# GIVEN INFORMATION
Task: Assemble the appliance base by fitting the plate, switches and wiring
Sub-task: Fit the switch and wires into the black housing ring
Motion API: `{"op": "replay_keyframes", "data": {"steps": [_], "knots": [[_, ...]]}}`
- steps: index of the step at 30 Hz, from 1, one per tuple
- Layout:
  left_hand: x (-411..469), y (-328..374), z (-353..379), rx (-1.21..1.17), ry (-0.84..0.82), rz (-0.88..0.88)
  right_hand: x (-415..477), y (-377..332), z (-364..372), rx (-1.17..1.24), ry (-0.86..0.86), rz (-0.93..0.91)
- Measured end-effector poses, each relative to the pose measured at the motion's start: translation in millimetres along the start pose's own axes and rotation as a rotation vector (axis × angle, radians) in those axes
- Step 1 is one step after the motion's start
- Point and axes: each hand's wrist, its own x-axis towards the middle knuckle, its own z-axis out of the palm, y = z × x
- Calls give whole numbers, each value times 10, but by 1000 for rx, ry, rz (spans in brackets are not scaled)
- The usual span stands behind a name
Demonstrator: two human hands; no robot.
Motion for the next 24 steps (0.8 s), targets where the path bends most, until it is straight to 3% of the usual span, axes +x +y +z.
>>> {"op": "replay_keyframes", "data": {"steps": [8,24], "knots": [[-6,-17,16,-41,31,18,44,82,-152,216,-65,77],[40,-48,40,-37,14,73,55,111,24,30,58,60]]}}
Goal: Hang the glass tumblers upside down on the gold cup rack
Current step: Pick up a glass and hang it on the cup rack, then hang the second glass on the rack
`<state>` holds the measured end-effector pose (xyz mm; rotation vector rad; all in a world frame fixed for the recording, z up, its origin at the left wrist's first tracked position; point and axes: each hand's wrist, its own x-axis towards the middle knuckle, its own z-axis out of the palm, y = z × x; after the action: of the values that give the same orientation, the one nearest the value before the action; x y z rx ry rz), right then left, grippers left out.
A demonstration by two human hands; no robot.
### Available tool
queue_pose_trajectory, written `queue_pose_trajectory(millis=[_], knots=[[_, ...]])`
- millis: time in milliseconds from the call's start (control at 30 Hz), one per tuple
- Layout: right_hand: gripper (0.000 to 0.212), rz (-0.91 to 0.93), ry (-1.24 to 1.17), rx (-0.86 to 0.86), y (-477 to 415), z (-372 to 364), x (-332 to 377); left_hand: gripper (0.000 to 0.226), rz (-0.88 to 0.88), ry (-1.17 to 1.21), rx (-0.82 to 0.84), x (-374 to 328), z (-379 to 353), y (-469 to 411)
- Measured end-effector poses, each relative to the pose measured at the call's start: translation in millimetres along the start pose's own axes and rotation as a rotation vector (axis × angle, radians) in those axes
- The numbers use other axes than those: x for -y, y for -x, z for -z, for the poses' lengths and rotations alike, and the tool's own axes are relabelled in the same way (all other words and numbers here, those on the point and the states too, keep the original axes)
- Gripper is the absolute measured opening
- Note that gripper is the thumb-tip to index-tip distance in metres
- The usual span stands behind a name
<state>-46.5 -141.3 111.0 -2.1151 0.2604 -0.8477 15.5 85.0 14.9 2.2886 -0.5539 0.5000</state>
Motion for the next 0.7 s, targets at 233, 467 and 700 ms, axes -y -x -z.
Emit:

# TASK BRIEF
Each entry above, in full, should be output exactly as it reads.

# RESPONSE TO THIS EXERCISE
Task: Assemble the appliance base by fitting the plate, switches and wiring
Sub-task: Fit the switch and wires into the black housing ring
Motion API: `{"op": "replay_keyframes", "data": {"steps": [_], "knots": [[_, ...]]}}`
- steps: index of the step at 30 Hz, from 1, one per tuple
- Layout:
  left_hand: x (-411..469), y (-328..374), z (-353..379), rx (-1.21..1.17), ry (-0.84..0.82), rz (-0.88..0.88)
  right_hand: x (-415..477), y (-377..332), z (-364..372), rx (-1.17..1.24), ry (-0.86..0.86), rz (-0.93..0.91)
- Measured end-effector poses, each relative to the pose measured at the motion's start: translation in millimetres along the start pose's own axes and rotation as a rotation vector (axis × angle, radians) in those axes
- Step 1 is one step after the motion's start
- Point and axes: each hand's wrist, its own x-axis towards the middle knuckle, its own z-axis out of the palm, y = z × x
- Calls give whole numbers, each value times 10, but by 1000 for rx, ry, rz (spans in brackets are not scaled)
- The usual span stands behind a name
Demonstrator: two human hands; no robot.
Motion for the next 24 steps (0.8 s), targets where the path bends most, until it is straight to 3% of the usual span, axes +x +y +z.
>>> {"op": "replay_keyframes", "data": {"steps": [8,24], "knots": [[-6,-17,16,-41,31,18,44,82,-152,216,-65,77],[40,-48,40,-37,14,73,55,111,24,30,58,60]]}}
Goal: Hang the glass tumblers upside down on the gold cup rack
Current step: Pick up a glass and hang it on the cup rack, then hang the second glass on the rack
`<state>` holds the measured end-effector pose (xyz mm; rotation vector rad; all in a world frame fixed for the recording, z up, its origin at the left wrist's first tracked position; point and axes: each hand's wrist, its own x-axis towards the middle knuckle, its own z-axis out of the palm, y = z × x; after the action: of the values that give the same orientation, the one nearest the value before the action; x y z rx ry rz), right then left, grippers left out.
A demonstration by two human hands; no robot.
### Available tool
queue_pose_trajectory, written `queue_pose_trajectory(millis=[_], knots=[[_, ...]])`
- millis: time in milliseconds from the call's start (control at 30 Hz), one per tuple
- Layout: right_hand: gripper (0.000 to 0.212), rz (-0.91 to 0.93), ry (-1.24 to 1.17), rx (-0.86 to 0.86), y (-477 to 415), z (-372 to 364), x (-332 to 377); left_hand: gripper (0.000 to 0.226), rz (-0.88 to 0.88), ry (-1.17 to 1.21), rx (-0.82 to 0.84), x (-374 to 328), z (-379 to 353), y (-469 to 411)
- Measured end-effector poses, each relative to the pose measured at the call's start: translation in millimetres along the start pose's own axes and rotation as a rotation vector (axis × angle, radians) in those axes
- The numbers use other axes than those: x for -y, y for -x, z for -z, for the poses' lengths and rotations alike, and the tool's own axes are relabelled in the same way (all other words and numbers here, those on the point and the states too, keep the original axes)
- Gripper is the absolute measured opening
- Note that gripper is the thumb-tip to index-tip distance in metres
- The usual span stands behind a name
<state>-46.5 -141.3 111.0 -2.1151 0.2604 -0.8477 15.5 85.0 14.9 2.2886 -0.5539 0.5000</state>
Motion for the next 0.7 s, targets at 233, 467 and 700 ms, axes -y -x -z.
Emit:

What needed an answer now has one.